→ **Goal of the exercise**
In the records below, find the line with "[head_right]", then copy each line exactly until you have copied the line with "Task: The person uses". Leave any picture out.

→ **Material shown**
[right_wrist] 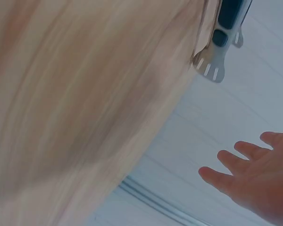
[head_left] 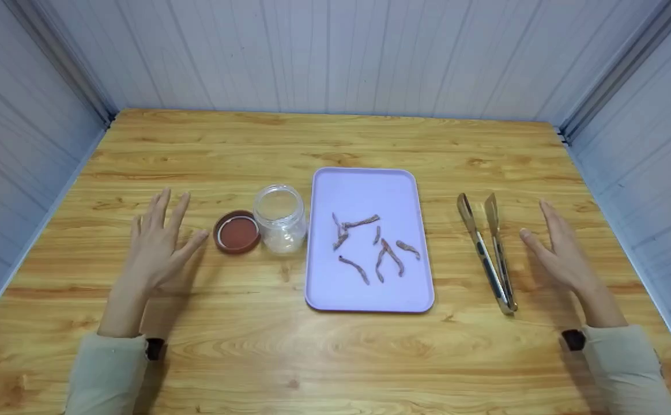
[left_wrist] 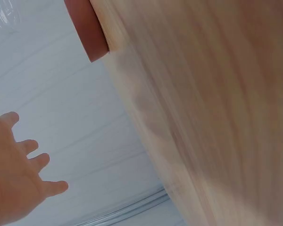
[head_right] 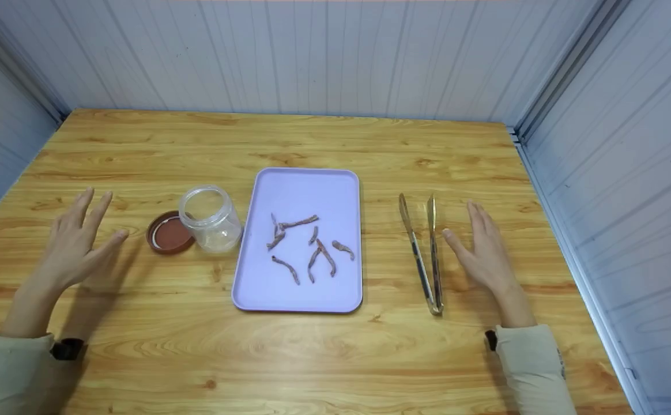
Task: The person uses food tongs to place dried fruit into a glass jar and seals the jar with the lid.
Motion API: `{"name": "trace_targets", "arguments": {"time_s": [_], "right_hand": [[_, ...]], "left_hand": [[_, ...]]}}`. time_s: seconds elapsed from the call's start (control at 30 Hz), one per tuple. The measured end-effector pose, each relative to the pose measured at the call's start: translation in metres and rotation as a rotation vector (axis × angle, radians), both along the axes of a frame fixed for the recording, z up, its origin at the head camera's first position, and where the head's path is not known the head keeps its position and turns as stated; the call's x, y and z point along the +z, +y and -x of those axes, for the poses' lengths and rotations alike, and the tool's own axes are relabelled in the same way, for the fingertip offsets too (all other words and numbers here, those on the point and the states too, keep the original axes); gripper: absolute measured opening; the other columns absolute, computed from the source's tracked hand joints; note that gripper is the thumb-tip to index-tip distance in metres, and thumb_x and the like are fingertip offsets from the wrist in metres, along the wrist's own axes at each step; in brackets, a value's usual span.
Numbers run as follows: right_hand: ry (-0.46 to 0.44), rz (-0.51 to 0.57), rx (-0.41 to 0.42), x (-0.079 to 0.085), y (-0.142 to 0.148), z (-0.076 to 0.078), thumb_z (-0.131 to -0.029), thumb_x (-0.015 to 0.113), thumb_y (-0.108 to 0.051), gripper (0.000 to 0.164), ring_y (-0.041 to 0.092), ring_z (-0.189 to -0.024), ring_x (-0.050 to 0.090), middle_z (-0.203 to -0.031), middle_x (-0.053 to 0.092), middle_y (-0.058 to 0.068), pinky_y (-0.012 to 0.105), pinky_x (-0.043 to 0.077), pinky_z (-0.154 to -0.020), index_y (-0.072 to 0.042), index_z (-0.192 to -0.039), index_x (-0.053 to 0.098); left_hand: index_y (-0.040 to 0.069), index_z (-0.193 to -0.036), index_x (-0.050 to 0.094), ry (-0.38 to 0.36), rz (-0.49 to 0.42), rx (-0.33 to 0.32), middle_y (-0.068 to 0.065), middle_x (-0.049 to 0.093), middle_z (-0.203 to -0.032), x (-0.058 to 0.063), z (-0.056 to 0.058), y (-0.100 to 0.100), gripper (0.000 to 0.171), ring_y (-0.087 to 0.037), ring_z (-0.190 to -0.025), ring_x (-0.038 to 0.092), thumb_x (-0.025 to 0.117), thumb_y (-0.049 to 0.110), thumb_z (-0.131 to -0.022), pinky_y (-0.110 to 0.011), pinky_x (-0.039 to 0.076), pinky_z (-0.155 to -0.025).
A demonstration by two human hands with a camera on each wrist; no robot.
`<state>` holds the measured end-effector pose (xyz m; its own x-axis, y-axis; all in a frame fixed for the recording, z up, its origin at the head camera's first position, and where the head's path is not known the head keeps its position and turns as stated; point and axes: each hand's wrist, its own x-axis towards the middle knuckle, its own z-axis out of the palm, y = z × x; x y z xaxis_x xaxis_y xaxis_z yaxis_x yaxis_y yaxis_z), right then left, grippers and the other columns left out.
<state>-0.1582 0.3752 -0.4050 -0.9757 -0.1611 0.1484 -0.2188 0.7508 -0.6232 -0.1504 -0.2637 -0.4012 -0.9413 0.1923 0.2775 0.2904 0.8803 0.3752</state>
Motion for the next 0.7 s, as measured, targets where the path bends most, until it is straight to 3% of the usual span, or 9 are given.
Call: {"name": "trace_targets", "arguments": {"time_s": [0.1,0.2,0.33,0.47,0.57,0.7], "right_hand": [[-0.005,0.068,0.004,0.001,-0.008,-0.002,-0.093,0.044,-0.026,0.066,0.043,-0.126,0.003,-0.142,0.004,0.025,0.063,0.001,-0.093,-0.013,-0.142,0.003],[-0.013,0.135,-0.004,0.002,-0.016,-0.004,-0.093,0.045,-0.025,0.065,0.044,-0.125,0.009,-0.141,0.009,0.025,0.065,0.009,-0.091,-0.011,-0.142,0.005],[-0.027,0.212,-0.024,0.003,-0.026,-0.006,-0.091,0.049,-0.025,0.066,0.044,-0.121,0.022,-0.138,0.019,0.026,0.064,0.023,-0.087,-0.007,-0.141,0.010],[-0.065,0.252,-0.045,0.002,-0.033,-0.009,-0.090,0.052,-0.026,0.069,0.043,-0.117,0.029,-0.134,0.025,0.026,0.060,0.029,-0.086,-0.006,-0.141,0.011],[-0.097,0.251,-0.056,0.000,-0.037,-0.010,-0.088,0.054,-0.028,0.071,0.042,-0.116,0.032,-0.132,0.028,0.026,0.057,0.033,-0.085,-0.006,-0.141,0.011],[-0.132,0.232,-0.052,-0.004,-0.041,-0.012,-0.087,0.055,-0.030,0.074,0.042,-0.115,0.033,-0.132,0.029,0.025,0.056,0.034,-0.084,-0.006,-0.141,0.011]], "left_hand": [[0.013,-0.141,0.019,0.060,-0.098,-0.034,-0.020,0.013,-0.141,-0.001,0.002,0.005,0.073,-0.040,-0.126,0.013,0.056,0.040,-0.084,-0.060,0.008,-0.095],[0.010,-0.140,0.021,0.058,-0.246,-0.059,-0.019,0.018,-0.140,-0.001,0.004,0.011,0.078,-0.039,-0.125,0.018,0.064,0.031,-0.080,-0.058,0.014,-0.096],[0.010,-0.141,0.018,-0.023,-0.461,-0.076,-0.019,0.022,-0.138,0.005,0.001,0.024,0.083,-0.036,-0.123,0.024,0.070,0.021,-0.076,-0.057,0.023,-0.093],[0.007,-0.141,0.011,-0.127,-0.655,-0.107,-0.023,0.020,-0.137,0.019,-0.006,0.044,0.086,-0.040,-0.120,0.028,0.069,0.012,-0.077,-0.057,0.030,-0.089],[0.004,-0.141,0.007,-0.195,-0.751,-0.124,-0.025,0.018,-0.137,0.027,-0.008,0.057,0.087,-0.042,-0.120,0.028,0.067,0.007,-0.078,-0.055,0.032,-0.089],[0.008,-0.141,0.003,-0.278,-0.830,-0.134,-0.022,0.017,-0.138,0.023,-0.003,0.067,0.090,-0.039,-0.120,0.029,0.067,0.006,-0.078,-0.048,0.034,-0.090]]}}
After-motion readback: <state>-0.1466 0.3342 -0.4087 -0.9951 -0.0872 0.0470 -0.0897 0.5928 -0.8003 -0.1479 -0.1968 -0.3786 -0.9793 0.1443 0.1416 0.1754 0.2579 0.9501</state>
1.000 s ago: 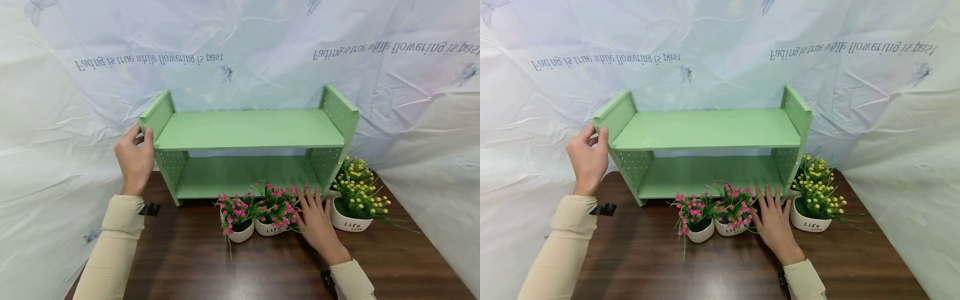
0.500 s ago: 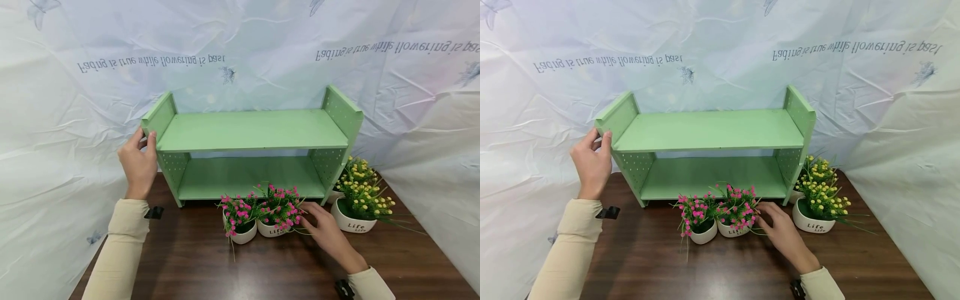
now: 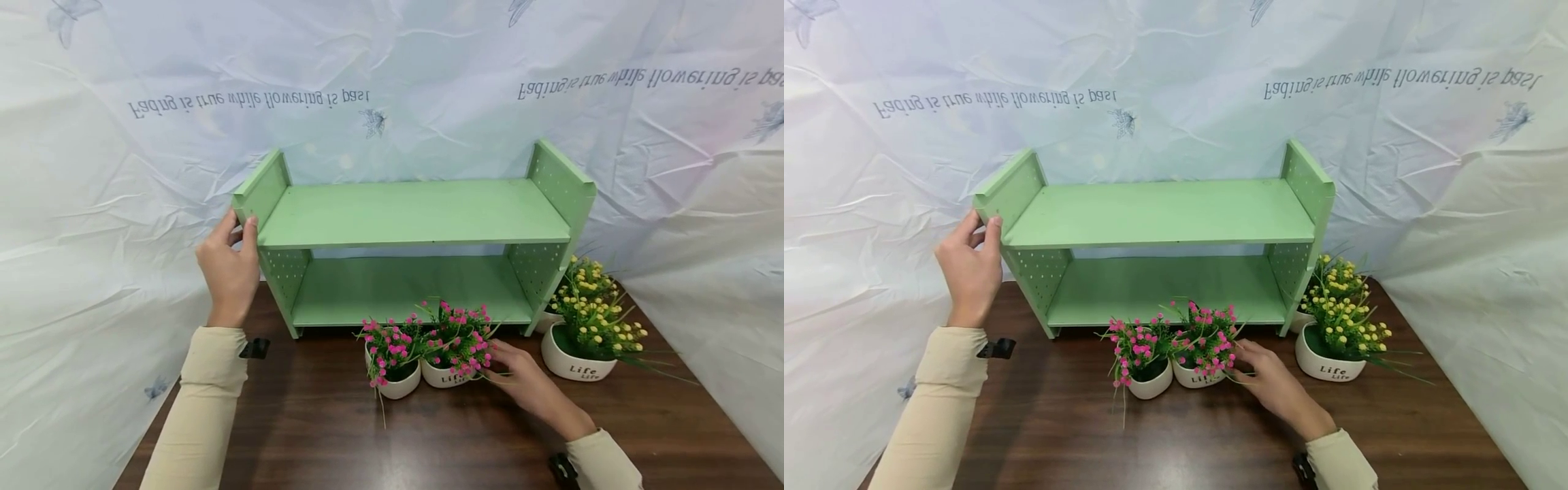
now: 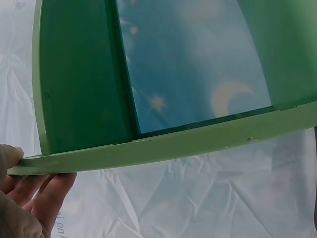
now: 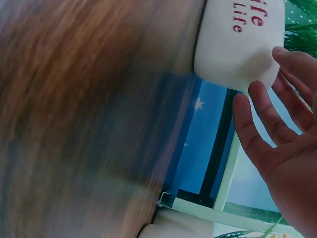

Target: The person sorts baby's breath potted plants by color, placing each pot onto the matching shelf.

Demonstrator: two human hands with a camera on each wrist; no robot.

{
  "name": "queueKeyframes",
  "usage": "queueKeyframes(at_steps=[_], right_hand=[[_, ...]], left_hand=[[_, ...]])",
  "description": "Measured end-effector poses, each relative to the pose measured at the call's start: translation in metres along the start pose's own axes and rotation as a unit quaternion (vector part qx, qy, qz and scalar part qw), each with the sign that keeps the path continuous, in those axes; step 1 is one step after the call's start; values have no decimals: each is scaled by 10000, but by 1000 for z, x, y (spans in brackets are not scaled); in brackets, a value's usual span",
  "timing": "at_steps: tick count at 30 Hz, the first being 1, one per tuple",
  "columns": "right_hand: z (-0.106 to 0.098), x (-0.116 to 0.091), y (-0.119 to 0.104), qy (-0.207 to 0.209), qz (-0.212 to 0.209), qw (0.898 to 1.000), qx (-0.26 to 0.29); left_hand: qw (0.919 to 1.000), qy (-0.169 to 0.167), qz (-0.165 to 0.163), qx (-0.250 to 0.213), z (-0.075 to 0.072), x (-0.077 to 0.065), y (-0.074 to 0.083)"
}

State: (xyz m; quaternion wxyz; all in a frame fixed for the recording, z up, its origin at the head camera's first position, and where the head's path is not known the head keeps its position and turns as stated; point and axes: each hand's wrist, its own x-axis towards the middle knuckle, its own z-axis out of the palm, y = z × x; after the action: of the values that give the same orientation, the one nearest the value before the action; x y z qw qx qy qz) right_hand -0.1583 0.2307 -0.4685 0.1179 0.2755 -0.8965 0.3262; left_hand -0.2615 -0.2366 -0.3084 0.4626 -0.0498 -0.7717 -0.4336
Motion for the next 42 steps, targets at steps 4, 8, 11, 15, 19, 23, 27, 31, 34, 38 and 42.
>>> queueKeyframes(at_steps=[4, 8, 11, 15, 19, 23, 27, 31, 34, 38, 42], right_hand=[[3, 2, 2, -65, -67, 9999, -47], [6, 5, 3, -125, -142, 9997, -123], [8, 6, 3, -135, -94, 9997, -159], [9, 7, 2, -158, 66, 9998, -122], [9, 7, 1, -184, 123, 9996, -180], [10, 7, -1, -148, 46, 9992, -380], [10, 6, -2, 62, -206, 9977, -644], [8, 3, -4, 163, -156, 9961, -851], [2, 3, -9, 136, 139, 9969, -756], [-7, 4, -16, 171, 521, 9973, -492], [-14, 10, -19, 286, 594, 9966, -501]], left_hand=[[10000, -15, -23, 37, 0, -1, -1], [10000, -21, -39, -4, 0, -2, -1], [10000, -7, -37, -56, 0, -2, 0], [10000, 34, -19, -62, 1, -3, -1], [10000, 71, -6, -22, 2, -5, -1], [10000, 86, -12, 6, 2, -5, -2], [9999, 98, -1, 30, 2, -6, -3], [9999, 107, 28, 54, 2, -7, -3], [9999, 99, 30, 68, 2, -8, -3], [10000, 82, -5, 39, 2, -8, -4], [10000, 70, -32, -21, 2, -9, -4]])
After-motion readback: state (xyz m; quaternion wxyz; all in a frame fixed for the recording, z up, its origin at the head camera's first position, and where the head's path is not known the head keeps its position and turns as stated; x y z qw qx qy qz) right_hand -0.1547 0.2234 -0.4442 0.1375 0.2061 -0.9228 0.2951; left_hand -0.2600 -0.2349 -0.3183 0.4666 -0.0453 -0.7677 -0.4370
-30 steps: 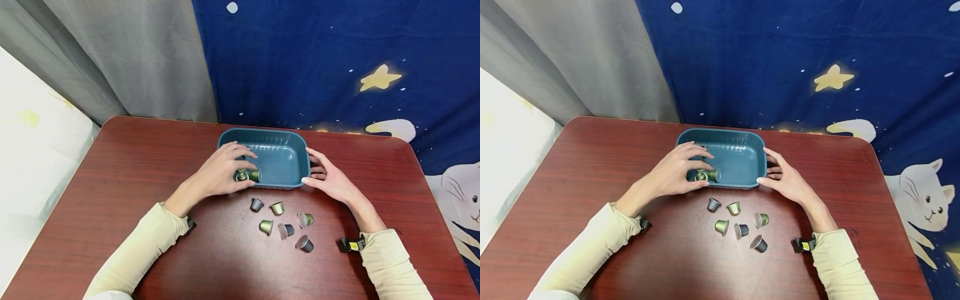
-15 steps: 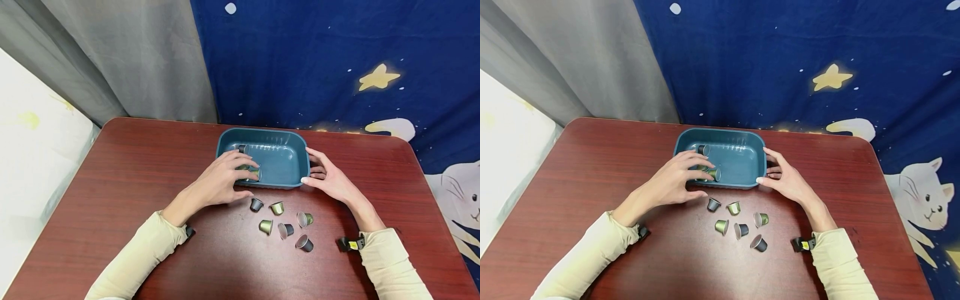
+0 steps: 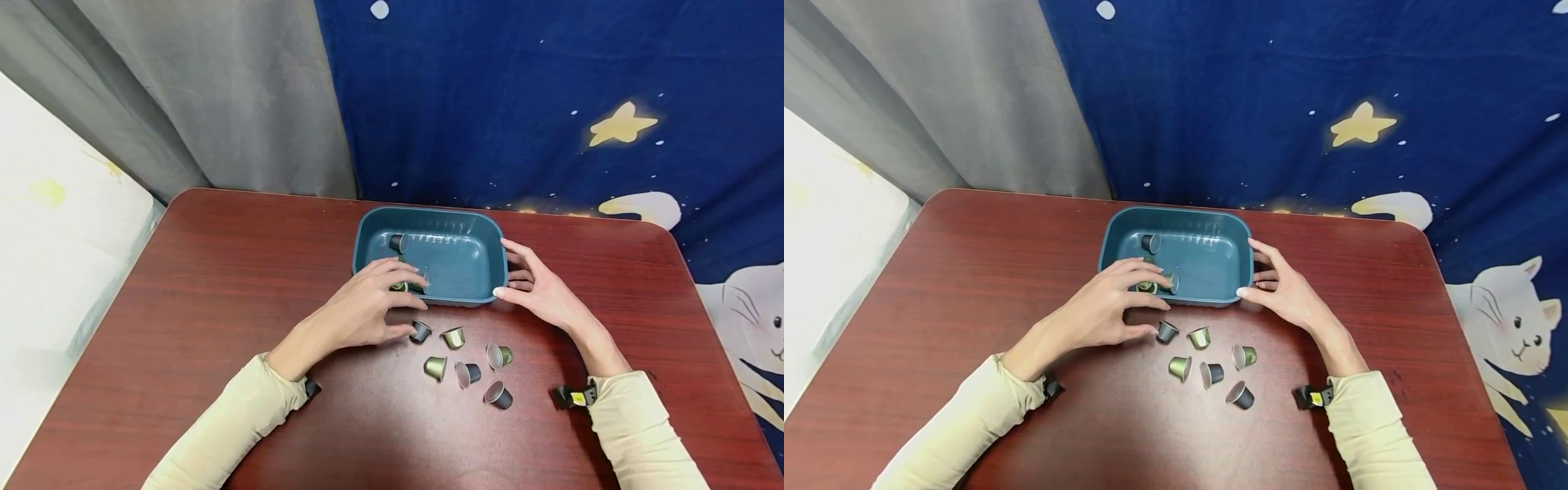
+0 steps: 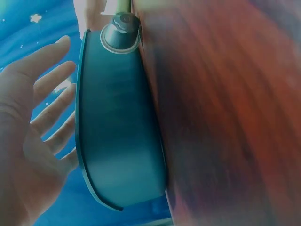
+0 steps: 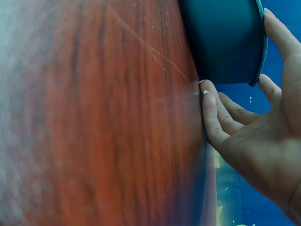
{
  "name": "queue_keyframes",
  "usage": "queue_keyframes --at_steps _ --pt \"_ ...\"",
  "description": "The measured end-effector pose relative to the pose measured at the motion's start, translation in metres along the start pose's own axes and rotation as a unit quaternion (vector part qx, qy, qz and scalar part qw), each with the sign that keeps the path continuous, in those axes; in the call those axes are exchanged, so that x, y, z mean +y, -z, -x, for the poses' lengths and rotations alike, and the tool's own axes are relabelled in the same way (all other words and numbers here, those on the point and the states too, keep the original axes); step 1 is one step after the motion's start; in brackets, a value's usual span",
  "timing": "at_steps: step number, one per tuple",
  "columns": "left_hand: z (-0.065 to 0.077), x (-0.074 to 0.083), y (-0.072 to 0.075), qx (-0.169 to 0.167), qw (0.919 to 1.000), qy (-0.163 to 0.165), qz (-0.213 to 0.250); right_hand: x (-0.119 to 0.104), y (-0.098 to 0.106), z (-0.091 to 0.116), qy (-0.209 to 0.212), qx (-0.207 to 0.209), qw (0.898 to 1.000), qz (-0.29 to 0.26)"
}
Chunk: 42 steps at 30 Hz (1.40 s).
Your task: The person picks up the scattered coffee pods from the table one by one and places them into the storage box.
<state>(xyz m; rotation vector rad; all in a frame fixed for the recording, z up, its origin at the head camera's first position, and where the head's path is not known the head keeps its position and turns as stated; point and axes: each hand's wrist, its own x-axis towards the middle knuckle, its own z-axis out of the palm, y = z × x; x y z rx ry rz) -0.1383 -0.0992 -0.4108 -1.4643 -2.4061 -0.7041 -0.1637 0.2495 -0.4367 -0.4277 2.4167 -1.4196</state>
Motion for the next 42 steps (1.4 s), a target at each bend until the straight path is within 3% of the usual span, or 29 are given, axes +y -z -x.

→ **Solution below**
[head_right] 
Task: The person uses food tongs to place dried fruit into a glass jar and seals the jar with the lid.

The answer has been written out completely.